Exactly the lines from the one containing "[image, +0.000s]" through the end of the listing should be written out, both ends included, and nothing more.

### Collected data
BEGIN

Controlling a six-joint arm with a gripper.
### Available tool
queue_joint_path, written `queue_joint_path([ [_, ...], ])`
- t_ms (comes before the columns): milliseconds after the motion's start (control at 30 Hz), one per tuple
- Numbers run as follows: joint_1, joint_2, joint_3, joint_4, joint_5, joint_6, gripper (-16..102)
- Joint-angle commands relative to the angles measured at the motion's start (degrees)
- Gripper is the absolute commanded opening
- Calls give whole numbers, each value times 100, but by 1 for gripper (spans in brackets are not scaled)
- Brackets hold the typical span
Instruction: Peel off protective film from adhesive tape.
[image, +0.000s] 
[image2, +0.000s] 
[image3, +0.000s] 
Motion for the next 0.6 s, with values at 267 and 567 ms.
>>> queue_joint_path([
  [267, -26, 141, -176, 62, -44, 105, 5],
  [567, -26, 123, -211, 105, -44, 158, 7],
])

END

### Task result
[image, +0.000s] 
[image2, +0.000s] 
[image3, +0.000s] 
Motion for the next 0.6 s, with values at 267 and 567 ms.
>>> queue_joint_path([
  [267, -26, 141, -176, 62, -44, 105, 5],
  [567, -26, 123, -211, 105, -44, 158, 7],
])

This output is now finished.